● **Problem description**: Once "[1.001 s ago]" turns up in a line below, reproduce that line and those after it exactly, stopping after the line with "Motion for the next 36"; leave pictures out.

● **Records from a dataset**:

----------

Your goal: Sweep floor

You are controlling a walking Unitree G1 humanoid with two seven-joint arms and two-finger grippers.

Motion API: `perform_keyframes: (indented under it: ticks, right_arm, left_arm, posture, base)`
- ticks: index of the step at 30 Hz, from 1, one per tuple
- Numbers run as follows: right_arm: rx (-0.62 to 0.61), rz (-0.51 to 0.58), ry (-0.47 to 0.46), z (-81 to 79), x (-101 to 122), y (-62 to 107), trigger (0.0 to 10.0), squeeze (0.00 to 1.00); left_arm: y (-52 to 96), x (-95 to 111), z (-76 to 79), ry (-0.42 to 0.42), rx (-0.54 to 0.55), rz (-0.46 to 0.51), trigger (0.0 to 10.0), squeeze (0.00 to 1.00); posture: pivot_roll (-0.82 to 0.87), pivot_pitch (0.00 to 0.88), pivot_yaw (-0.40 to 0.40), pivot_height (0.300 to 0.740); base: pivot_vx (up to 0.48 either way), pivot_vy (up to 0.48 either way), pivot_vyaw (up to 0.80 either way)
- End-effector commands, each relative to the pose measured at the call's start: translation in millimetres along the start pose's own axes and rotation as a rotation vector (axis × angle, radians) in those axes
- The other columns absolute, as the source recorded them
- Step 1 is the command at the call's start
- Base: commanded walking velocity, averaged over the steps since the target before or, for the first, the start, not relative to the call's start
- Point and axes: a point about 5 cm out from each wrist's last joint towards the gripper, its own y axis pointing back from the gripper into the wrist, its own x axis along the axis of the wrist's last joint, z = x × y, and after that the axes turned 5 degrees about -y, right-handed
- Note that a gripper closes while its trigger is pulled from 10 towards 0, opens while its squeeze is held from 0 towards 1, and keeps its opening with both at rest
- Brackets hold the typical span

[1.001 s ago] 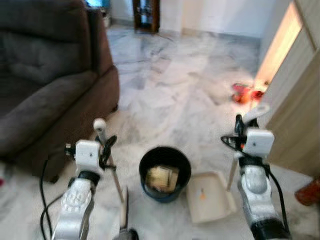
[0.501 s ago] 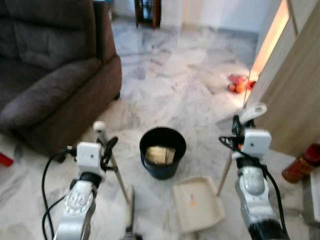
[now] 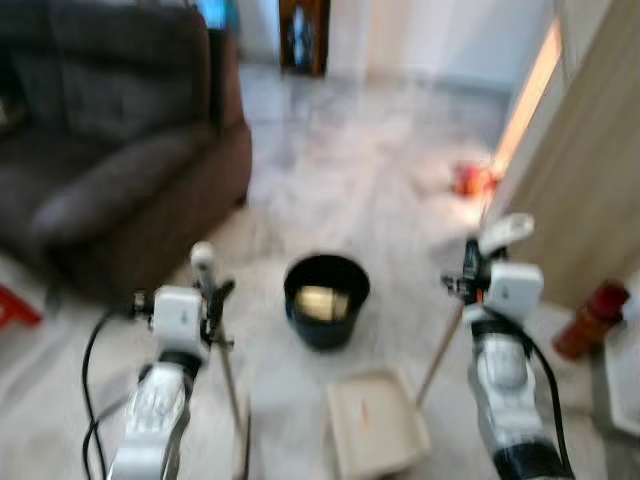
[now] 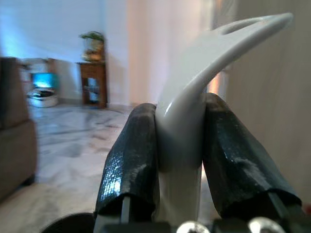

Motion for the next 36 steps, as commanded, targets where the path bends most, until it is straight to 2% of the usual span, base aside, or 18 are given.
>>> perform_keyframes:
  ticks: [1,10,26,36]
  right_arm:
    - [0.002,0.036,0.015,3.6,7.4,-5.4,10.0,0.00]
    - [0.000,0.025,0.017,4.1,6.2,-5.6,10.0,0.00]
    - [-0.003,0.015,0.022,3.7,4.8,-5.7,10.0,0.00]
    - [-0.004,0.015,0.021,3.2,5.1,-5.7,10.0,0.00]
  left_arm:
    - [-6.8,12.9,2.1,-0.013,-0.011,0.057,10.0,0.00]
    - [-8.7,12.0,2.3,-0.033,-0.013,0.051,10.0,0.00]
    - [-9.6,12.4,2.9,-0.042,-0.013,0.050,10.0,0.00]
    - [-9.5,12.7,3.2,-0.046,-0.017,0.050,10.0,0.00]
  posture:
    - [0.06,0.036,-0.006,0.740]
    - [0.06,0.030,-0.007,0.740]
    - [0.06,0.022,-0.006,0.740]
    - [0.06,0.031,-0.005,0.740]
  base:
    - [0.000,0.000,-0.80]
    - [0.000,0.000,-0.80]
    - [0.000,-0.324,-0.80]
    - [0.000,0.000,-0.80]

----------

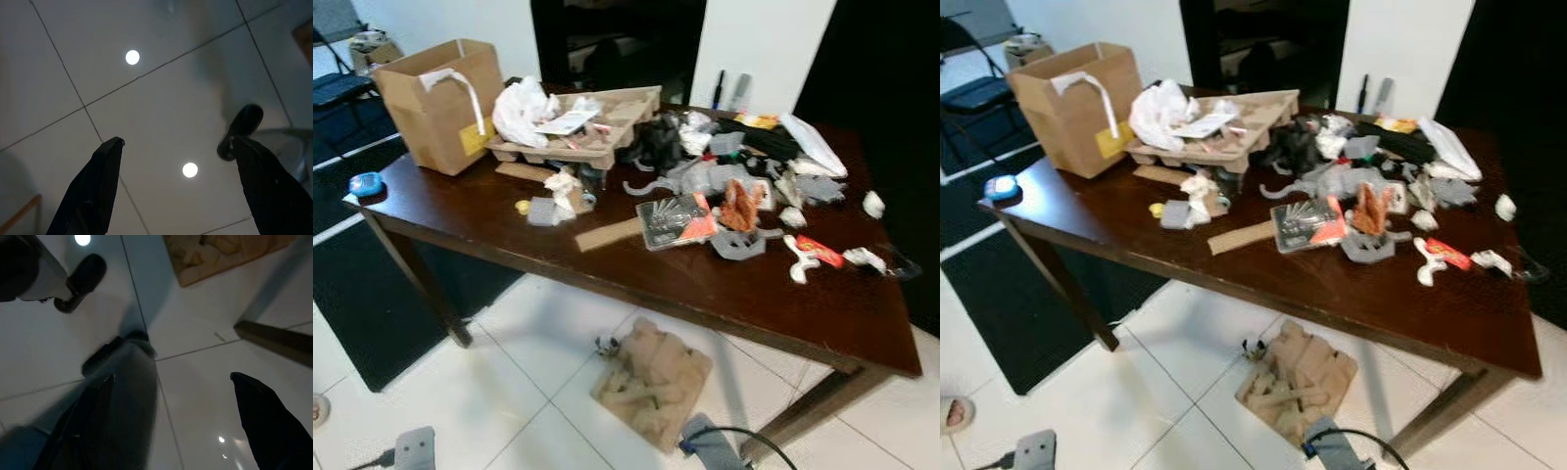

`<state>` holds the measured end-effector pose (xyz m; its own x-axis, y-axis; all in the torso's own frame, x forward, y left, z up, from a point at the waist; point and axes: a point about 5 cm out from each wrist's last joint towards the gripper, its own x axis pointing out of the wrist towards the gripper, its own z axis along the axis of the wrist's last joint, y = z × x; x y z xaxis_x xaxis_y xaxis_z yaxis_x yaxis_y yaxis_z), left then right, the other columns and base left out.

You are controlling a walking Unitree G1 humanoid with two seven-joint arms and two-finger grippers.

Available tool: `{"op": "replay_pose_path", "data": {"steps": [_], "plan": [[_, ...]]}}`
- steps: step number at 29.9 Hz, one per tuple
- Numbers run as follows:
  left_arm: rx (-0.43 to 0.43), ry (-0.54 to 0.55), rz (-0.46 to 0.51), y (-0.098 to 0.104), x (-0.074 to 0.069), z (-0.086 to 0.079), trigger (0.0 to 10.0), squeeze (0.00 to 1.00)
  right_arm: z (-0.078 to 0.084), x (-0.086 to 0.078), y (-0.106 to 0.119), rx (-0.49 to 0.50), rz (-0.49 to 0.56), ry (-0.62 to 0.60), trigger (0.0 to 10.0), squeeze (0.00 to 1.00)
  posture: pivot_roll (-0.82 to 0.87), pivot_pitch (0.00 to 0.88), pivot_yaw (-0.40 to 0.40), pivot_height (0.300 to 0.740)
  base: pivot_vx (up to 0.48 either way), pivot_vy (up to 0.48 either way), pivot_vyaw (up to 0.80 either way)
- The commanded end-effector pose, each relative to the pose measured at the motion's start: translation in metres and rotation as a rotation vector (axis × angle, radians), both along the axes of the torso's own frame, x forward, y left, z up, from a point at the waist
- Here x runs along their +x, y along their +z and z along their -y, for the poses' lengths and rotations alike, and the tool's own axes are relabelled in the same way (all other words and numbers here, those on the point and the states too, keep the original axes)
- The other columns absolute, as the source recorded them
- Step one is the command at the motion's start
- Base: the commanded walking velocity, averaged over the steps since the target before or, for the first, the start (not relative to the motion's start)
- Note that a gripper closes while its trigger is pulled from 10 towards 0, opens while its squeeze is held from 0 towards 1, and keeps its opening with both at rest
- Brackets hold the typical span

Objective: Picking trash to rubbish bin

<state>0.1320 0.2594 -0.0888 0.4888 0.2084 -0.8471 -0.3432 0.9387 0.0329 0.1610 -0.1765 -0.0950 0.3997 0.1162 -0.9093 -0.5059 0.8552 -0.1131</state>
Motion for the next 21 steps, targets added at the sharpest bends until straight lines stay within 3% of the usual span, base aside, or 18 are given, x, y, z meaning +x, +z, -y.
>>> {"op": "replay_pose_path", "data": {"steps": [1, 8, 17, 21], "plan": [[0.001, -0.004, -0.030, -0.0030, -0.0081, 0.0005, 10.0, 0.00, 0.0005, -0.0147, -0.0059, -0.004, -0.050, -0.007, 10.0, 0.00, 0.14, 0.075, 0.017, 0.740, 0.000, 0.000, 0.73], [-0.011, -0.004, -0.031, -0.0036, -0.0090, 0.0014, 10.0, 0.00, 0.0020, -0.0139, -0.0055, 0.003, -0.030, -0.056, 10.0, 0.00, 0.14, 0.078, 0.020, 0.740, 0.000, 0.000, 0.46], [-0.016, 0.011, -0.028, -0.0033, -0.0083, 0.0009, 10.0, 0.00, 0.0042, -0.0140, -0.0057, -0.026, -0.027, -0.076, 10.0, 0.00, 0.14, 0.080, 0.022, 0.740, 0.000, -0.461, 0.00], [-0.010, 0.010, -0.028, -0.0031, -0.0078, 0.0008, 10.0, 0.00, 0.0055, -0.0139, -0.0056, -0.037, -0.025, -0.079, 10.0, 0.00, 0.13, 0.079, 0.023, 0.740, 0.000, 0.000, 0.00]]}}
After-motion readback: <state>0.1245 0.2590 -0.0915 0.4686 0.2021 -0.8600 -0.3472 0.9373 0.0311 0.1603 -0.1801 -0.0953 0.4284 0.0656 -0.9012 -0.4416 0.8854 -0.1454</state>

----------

● **Answer to this problem**:
[1.001 s ago] 
[0.501 s ago] 
[now] 
[now] 

Motion for the next 36 steps, as commanded, targets where the path bends most, until it is straight to 2% of the usual span, base aside, or 18 are given.

The answer contains nothing more.